La mise en scène n’invite donc pas à l’émotion empathique, pourtant la distribution ne manque pas de chanteurs à l’interprétation expressive et puissante, à commencer par l'héroïne. L’Enchanteresse d’Elena Guseva est forte et fragile à la fois, la présence sûre est d’une sensibilité extrême. La soprano fait entendre une belle rondeur de timbre, aisément projetée grâce à la maîtrise d’un large vibrato. Son intense interprétation de Ja dushu tebe vsju otkryla (Je t’ai ouvert mon âme – acte III, scène 17) précède son duo avec le Prince Youri Khot‘ izojdi ves’ belyj svet ! (Sur Terre il n’y a pas plus admirable, plus exquis que toi !) également fort applaudi.
Le jeune fils du gouverneur est incarné par le ténor Migran Agadzhanyan, qui déploie ses talents de comédien, par son interprétation double du fils parfois puéril ou très mature, mais également de chanteur à la voix puissante et au timbre resplendissant. C’est aussi lors d’un autre duo d’amour qu’il marque les esprits, celui avec sa mère U menja pered Gospodom… (Je n’ai devant Dieu pas de vœu plus ardent que ton bonheur ! – acte II, scène 9). Celle-ci, Princesse Eupraxie Romanovna, est interprétée avec la chaleur du timbre parfois tranchant et toujours autoritaire de la mezzo-soprano Xenia Vyaznikova. Son mari, le Prince Nikita Kourliatev, est incarné par le baryton Evez Abdulla, aux intentions expressives patentes intensifiées par son timbre aux allures héroïques, particulièrement lors de son terrible air final Razvergsda ad i izrygaet… (Les enfers se sont ouverts – acte IV, scène 23), auquel il manque un peu de profondeur. Parmi les seconds rôles, le vieux Mamyrov de Piotr Micinski laisse le poignant souvenir d'un comédien, mais à la voix parfois un peu terne, surtout à côté de ses collègues aux timbres éclatants. Sa sœur Nenila, suivante de la princesse, profite du timbre velouté et des beaux graves de la mezzo-soprano Mayram Sokolova. Enfin, le jeu remarqué au timbre clair du ténor Vasily Efimov dans le rôle du vagabond Païssi et la présence du baryton Sergey Kaydalov pour le méchant sorcier Koudma complètent la distribution.

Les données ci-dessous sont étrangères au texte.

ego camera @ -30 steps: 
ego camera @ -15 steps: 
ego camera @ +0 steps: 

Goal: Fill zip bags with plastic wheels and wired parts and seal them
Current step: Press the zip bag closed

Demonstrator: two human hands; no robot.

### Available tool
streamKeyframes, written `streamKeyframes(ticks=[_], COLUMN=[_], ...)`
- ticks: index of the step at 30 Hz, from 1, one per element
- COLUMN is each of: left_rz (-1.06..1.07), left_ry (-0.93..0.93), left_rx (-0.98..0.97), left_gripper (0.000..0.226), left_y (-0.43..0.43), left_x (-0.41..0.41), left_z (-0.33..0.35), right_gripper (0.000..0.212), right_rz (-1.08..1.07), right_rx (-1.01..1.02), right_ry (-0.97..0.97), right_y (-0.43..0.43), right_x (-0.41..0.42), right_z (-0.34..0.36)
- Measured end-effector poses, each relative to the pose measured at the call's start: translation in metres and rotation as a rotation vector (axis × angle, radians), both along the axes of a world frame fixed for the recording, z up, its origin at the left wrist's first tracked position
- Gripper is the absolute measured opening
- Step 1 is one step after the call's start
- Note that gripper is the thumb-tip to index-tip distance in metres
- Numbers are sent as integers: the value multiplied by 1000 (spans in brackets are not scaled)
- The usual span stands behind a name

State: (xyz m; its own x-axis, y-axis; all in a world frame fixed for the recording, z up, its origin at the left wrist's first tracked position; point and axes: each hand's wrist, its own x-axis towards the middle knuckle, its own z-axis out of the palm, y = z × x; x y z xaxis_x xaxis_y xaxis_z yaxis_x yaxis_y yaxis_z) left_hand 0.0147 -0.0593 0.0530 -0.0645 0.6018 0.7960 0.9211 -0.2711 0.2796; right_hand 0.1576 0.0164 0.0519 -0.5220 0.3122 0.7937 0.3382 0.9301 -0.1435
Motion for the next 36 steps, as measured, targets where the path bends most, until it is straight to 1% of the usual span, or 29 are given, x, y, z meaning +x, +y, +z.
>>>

Dans la fosse, le chef Daniele Rustioni se montre extrêmement attentif en raison des difficultés scéniques qui lui sont imposées par les différents lieux de l’action. Avec les musiciens de l’Orchestre de l’Opéra de Lyon, il réussit toutefois à exprimer la puissance dramatique de la partition, comme les Chœurs de l’Opéra de Lyon, bien que toujours en coulisse, dont l’intervention des hommes a cappella Rassadit’ li bedu vo tjomnom lesu (Ensevelir ce malheur dans la forêt profonde – acte IV, scène 23) reste comme le moment le plus touchant de la soirée.
Si, lors des saluts, toute l’équipe musicale est très applaudie, le metteur en scène est accueilli par des huées et des sifflets, sans doute en souvenir du prêtre qui joue au tennis lors de l’intense air final du Prince.